Monitoring Docker, OpenShift and Kubernetes - v5.2 - bug postmortem (lookup with alerts causing replication activities on SHC)

^{October 28, 2018}

We have a released a patch 5.2.180 for version 5.2 of our applications for Splunk. This patch fixes an important issue in Search Head Cluster deployments: lookup with alerts causing very often replication activities on SHC. If you are currently using version 5.2 with Splunk Search Head Clustering deployments, please upgrade ASAP.

Actions for Upgrade

If you are using version 5.2 upgrade to 5.2.180.
Verify that you don't have a triggers left in the local folder, if you already have overwritten some of our alerts cat $SPLUNK_ETC/apps/monitoring*/default/savedsearches.conf | grep 'action.lookup'. If you do, remove all of the lines, starting with action.lookup.
Remove lookups for alerts ls $SPLUNK_ETC/apps/monitoring*/lookups/*_alerts.csv from our applications monitoringopenshift, monitoringdocker, monitoringkubernetes. We have several static lookups as well in the lookups folder.

Postmortem

Since version 2.0 we had alerts in our applications. But all of these alerts were only about license overuse and expiration, or for letting you know that you are using not the correct version of Collectord. With version 5.2 we brought a lot of alerts for helping you to monitor the health of the system. We tested every alert separately to verify that these alerts work, and that we have a dashboard in the application, that can help you to diagnose this alert further.

Triggered alerts aren't visible in Splunk if you don't know where to look. You need to specify custom triggers for them or check triggered alerts manually in the Activity → Triggered Alerts.

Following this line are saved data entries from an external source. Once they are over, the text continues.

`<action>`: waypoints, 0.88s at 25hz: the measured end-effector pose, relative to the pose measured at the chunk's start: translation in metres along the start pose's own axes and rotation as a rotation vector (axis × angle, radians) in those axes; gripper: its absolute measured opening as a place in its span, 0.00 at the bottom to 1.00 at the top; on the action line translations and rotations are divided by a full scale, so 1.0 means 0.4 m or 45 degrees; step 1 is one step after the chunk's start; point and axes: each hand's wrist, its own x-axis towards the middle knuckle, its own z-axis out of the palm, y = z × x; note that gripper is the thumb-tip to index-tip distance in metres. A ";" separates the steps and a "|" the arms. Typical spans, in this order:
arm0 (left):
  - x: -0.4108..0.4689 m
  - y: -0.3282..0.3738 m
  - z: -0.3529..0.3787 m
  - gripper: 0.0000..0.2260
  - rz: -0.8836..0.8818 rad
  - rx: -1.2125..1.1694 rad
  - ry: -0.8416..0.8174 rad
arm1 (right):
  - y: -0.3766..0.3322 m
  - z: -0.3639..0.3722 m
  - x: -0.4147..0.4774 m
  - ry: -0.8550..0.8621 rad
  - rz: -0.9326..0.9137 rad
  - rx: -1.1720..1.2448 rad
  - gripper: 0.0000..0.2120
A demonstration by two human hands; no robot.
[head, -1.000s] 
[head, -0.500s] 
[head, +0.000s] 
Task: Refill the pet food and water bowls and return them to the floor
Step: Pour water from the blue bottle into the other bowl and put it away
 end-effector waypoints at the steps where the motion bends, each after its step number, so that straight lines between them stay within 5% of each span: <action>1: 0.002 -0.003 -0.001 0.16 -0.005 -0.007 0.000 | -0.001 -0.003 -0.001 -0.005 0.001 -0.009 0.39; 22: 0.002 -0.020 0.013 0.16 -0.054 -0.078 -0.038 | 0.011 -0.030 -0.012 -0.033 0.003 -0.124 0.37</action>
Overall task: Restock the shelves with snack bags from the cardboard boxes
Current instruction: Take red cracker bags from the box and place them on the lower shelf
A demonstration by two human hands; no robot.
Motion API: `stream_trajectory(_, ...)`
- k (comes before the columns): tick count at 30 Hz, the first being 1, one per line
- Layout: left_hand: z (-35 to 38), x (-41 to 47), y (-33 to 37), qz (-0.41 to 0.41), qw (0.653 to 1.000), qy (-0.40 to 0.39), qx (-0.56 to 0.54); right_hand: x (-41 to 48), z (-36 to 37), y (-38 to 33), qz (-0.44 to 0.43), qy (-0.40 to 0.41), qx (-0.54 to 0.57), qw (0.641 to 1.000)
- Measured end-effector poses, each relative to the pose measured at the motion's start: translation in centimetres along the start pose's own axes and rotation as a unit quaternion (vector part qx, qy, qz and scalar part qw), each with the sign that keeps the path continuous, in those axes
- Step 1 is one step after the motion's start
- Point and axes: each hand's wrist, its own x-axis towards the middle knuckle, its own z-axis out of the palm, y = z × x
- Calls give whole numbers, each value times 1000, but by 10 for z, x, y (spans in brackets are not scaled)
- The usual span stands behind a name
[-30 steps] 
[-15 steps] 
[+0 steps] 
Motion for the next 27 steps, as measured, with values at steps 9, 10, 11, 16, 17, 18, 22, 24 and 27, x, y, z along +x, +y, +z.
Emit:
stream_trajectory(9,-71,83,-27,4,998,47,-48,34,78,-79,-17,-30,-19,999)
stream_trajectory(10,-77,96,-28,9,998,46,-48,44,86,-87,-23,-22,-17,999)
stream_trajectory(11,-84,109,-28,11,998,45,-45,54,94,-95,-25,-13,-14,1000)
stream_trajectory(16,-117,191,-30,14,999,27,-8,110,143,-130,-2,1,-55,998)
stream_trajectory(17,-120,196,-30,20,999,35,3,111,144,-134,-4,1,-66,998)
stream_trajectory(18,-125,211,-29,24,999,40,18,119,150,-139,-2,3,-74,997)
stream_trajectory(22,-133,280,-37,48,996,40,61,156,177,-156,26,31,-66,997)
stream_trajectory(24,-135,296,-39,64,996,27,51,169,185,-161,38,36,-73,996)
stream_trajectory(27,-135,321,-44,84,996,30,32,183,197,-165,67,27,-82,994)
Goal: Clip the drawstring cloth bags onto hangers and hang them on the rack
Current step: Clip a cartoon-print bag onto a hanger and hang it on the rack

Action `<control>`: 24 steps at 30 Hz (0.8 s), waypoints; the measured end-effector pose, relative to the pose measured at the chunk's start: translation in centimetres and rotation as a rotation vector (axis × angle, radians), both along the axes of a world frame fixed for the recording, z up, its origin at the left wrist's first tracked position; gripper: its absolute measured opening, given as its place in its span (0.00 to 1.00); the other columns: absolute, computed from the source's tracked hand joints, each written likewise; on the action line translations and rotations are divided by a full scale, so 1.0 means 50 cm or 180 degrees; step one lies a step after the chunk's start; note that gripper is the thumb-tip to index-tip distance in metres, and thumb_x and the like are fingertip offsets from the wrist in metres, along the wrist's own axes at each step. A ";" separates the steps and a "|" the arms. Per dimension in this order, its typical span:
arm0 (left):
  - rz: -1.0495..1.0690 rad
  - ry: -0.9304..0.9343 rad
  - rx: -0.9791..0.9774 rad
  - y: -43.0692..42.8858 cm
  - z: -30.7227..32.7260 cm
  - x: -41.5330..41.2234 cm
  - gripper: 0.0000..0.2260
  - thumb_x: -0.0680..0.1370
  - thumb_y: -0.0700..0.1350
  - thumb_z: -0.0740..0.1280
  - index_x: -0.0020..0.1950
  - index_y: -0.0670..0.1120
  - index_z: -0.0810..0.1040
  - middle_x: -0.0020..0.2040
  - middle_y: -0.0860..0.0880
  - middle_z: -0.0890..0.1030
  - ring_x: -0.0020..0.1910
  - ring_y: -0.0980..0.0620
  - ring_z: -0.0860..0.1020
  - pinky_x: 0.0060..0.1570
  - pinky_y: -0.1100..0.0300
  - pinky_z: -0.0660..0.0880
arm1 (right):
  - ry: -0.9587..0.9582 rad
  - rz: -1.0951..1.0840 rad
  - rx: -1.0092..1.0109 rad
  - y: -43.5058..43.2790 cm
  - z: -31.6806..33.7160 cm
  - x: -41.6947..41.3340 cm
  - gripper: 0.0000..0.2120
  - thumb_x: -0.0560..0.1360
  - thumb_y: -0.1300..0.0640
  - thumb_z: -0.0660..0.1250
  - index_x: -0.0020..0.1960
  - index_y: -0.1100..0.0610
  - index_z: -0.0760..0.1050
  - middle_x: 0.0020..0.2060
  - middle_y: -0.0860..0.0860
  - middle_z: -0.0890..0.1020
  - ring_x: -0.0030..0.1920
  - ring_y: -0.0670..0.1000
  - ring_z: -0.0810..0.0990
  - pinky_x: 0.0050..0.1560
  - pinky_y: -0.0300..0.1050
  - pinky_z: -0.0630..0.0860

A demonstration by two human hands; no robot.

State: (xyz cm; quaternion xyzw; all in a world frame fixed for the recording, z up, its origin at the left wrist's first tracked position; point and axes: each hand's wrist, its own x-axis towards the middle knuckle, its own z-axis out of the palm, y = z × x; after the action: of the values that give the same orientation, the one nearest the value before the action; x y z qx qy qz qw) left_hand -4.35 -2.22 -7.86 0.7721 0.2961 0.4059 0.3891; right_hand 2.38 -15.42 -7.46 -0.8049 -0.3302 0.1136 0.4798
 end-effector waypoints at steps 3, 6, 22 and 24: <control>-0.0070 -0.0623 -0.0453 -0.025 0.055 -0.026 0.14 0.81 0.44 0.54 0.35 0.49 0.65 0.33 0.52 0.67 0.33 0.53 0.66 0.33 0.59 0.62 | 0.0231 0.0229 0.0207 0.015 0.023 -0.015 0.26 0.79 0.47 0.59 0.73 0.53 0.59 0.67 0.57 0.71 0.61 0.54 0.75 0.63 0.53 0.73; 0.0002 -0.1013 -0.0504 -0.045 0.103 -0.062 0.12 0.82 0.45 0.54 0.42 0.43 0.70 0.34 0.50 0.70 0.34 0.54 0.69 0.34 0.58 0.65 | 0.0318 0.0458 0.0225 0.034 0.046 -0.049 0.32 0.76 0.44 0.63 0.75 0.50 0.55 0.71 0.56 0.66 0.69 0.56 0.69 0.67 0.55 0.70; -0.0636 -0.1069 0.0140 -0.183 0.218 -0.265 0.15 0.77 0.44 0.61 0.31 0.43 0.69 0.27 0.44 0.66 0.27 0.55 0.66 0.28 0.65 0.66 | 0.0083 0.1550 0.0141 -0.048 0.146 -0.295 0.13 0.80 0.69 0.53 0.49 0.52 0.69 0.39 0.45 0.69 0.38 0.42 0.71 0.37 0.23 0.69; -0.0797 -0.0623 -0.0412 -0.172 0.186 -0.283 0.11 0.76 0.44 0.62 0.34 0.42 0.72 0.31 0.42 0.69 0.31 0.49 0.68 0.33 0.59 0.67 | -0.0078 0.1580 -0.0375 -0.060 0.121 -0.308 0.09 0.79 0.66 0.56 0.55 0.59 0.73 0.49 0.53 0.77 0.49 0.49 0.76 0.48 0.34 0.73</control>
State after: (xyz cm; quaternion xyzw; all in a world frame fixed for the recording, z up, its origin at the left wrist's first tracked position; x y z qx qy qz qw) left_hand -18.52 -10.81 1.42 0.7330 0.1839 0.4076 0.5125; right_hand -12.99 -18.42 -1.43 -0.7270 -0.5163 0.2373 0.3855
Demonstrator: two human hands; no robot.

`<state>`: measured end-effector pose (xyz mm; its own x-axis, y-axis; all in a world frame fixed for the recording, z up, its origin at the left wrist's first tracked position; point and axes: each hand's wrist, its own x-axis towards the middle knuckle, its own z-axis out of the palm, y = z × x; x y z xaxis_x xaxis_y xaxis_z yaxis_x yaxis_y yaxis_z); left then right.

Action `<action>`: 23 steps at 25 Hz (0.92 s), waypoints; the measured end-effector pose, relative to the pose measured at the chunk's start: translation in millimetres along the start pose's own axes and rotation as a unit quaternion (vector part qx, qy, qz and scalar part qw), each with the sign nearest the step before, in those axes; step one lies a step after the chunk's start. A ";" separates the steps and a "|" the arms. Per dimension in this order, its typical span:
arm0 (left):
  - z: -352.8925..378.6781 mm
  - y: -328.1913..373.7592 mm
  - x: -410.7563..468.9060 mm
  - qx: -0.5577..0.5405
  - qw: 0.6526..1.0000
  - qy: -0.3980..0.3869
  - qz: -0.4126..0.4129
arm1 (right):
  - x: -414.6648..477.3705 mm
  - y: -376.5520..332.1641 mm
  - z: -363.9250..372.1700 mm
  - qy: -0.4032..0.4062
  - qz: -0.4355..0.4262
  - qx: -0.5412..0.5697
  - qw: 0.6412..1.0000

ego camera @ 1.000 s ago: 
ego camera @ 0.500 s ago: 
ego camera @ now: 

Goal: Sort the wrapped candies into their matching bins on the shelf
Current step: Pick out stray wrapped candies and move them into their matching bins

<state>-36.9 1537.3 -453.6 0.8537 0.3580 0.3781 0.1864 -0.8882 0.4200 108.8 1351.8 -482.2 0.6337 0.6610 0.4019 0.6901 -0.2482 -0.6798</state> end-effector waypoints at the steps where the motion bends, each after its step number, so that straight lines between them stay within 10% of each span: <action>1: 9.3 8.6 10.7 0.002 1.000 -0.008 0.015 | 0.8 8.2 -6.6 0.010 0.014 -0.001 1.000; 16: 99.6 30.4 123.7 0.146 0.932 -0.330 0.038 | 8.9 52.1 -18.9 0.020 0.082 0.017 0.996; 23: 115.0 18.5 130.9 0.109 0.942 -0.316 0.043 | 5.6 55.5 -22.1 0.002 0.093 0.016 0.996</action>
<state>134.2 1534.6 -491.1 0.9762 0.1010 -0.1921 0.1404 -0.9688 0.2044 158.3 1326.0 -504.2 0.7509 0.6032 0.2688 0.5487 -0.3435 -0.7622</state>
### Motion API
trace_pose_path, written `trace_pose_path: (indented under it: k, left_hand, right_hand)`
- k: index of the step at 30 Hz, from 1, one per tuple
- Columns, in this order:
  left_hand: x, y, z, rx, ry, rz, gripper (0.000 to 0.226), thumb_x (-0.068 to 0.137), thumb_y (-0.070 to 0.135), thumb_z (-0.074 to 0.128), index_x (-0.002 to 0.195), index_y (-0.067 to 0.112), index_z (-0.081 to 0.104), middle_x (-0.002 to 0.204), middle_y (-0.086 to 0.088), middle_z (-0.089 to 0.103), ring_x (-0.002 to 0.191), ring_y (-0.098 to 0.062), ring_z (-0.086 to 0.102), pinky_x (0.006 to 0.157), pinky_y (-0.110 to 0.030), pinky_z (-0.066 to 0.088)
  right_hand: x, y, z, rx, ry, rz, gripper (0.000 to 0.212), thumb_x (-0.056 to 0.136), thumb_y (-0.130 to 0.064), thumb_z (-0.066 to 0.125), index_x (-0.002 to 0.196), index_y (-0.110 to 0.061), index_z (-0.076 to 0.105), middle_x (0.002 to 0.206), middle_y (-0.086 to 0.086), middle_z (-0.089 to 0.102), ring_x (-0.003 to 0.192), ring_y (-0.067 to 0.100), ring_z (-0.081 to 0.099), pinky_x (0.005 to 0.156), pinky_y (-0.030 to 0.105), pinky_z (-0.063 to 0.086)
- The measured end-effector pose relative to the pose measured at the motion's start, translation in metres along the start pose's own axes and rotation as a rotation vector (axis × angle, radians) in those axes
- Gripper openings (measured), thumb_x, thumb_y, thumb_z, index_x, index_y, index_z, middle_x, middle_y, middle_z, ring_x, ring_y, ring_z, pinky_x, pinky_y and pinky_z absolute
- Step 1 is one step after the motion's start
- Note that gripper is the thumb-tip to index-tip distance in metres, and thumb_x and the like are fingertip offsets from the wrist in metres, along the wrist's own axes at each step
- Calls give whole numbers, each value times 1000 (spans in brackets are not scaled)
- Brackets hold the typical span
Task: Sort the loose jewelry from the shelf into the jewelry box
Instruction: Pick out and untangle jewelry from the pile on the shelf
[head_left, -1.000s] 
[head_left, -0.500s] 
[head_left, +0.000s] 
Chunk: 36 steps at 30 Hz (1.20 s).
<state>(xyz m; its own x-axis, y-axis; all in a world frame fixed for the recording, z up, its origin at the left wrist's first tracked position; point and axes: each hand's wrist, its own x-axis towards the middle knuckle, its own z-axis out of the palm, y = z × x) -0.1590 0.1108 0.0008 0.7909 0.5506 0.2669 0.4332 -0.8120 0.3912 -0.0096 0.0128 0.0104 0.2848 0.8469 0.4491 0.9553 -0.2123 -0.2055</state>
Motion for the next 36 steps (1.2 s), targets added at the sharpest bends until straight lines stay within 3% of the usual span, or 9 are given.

We wanted to be able to tell customers right out of the box if something is wrong with their deployments or clusters. Between all of the available triggers that Splunk has by default, we felt that writing to a CSV file was the best option. This option did not require any additional configuration, and we believed it should not affect the system anyhow. And we used this file to show the triggered alerts on the first page of our applications.

We knew that for every new append in the CSV file, that would trigger a replication on the SHC. We did the math, 30 alerts, running in ranges between 5 minutes to 24 hours, in the worst case scenario could trigger 30 SHC replications in 5 minutes. Even if the file grows to few megabytes, that should be easy to replicate.

After we have heard that one of our customers had an issue with this lookup, we started an investigation and set up a lab with the Search Head Cluster, where we tried to reproduce the worst scenario. We have changed every alert in the way, that it always triggers.

Search Head Cluster state - pre-fix

In just 3 hours we observed that:

Lookup file grew to over 1Mb.
Time spent on actions went from 5 seconds to 30 seconds.
This behavior caused over 600 replicated configuration operations per every 5 minutes. Considering that we only had 30 savedsearched writing to this lookup file, it felt too high.
Lookup file got corrupted a few times (you could see a text in several _time cells).

Corrupted lookup

Corrupted lookup file causes searches to fail. We go back to the same problem, the application wants to show you alerts, and you will not be able to see them.

It was clear, that this was not an option for us anymore. We could not use CSV for storing fired alerts. Sadly, KVStore lookups not available as a trigger action for alerts. As with the KVStore that would not cause any issues with the SHC replication.

Action 1. Remove alert lookups

The first action was simple. We removed all lookup actions from our alerts (savedsearches.conf)

action.lookup = 1
action.lookup.append = 1
action.lookup.filename = monitoring_docker_alerts.csv

And modified our searches. We do not need to normalize all the results to the same set of fields anymore. Instead, we can show more information with every saved search, as in the example below

Alerts example

Action 2. Use rest API to show alerts on the first page

Instead of relying on the CSV lookups, we started to use REST API directly to get the list of fired alerts.

| rest splunk_server=local count=1024 /servicesNS/-/monitoringopenshift/alerts/fired_alerts/-

Alternatively you can find fired alerts from the _audit index

index=_audit action="alert_fired" ss_app=monitoringdocker |

But for that you need to give your users access to the internal indexes. And most of the non-admins do not have access to these indexes.

After the patch

After we changed the implementation of saved searches, we rerun a test. We have replaced every alert, so it always triggers, after running this test for 12 hours we got almost a thousand fired events. These events do not affect SHC anyhow, no unnecessary replications, and time for actions stays the same.

Search Head Cluster state - after-fix

Below is the dashboard of searches scheduled on Search Head Cluster. About 120 searches per hour on average.